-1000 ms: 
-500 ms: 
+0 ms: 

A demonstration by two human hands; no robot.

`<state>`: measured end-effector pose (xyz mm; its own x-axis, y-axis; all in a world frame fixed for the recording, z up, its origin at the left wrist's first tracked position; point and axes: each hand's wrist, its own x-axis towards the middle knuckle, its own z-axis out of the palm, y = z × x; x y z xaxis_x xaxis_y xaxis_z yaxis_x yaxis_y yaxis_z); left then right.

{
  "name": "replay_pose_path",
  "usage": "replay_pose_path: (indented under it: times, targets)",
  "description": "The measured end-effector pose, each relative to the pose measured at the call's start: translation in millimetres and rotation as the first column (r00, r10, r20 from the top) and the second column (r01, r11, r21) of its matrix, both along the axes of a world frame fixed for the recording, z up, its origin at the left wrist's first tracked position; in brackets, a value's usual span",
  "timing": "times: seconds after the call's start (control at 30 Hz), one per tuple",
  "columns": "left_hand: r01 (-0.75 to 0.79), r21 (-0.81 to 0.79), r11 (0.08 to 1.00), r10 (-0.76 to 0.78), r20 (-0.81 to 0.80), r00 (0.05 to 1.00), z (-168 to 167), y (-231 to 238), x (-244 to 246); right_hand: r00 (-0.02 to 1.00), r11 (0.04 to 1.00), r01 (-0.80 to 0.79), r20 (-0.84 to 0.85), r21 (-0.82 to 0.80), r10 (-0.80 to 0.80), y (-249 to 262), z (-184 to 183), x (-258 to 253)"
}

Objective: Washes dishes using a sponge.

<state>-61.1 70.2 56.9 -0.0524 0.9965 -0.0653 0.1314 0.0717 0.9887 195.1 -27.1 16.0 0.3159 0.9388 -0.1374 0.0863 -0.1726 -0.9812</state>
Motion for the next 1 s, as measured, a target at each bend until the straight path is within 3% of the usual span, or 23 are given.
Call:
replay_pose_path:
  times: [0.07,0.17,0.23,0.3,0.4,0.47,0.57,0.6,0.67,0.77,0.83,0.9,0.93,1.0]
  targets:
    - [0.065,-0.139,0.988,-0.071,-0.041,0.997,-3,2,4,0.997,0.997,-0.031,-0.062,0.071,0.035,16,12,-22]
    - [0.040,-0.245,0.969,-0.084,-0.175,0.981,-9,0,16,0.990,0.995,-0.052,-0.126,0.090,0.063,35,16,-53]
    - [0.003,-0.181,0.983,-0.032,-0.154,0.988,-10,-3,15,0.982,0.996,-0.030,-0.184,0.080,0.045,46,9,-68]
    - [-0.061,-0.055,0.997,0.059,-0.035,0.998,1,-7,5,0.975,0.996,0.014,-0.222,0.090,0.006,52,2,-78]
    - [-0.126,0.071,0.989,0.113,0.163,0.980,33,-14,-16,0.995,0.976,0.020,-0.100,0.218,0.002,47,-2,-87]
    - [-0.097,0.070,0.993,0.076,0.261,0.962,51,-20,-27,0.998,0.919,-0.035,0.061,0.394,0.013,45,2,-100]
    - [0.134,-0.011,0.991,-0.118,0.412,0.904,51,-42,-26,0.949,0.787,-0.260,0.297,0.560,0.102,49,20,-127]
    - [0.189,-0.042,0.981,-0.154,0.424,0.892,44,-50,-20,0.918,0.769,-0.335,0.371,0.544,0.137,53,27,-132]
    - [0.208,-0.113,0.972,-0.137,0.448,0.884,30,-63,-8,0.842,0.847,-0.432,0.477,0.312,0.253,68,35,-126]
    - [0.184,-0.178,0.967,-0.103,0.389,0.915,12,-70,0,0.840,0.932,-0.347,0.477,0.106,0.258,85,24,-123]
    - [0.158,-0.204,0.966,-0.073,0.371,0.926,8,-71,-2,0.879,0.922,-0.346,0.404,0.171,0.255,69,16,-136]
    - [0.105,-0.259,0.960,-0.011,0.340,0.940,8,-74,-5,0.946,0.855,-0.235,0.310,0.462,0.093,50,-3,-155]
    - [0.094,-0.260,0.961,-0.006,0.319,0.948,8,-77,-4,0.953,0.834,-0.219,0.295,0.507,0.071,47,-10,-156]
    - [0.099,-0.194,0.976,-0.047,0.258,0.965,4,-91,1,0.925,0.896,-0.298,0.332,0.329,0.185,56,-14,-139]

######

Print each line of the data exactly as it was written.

-1000 ms: 
-500 ms: 
+0 ms: 

A demonstration by two human hands; no robot.

`<state>`: measured end-effector pose (xyz mm; its own x-axis, y-axis; all in a world frame fixed for the recording, z up, its origin at the left wrist's first tracked position; point and axes: each hand's wrist, its own x-axis towards the middle knuckle, its own z-axis out of the palm, y = z × x; x y z xaxis_x xaxis_y xaxis_z yaxis_x yaxis_y yaxis_z); left then right.

{
  "name": "replay_pose_path",
  "usage": "replay_pose_path: (indented under it: times, targets)",
  "description": "The measured end-effector pose, each relative to the pose measured at the call's start: translation in millimetres and rotation as the first column (r00, r10, r20 from the top) and the second column (r01, r11, r21) of its matrix, both along the axes of a world frame fixed for the recording, z up, its origin at the left wrist's first tracked position; in brackets, a value's usual span",
  "timing": "times: seconds after the call's start (control at 30 Hz), one per tuple",
  "columns": "left_hand: r01 (-0.75 to 0.79), r21 (-0.81 to 0.79), r11 (0.08 to 1.00), r10 (-0.76 to 0.78), r20 (-0.81 to 0.80), r00 (0.05 to 1.00), z (-168 to 167), y (-231 to 238), x (-244 to 246); right_hand: r00 (-0.02 to 1.00), r11 (0.04 to 1.00), r01 (-0.80 to 0.79), r20 (-0.84 to 0.85), r21 (-0.82 to 0.80), r10 (-0.80 to 0.80), y (-249 to 262), z (-184 to 183), x (-258 to 253)"
}

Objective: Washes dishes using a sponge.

<state>-61.1 70.2 56.9 -0.0524 0.9965 -0.0653 0.1314 0.0717 0.9887 195.1 -27.1 16.0 0.3159 0.9388 -0.1374 0.0863 -0.1726 -0.9812</state>
Motion for the next 1 s, as measured, a target at each bend until the straight path is within 3% of the usual span, or 23 are given.
Call:
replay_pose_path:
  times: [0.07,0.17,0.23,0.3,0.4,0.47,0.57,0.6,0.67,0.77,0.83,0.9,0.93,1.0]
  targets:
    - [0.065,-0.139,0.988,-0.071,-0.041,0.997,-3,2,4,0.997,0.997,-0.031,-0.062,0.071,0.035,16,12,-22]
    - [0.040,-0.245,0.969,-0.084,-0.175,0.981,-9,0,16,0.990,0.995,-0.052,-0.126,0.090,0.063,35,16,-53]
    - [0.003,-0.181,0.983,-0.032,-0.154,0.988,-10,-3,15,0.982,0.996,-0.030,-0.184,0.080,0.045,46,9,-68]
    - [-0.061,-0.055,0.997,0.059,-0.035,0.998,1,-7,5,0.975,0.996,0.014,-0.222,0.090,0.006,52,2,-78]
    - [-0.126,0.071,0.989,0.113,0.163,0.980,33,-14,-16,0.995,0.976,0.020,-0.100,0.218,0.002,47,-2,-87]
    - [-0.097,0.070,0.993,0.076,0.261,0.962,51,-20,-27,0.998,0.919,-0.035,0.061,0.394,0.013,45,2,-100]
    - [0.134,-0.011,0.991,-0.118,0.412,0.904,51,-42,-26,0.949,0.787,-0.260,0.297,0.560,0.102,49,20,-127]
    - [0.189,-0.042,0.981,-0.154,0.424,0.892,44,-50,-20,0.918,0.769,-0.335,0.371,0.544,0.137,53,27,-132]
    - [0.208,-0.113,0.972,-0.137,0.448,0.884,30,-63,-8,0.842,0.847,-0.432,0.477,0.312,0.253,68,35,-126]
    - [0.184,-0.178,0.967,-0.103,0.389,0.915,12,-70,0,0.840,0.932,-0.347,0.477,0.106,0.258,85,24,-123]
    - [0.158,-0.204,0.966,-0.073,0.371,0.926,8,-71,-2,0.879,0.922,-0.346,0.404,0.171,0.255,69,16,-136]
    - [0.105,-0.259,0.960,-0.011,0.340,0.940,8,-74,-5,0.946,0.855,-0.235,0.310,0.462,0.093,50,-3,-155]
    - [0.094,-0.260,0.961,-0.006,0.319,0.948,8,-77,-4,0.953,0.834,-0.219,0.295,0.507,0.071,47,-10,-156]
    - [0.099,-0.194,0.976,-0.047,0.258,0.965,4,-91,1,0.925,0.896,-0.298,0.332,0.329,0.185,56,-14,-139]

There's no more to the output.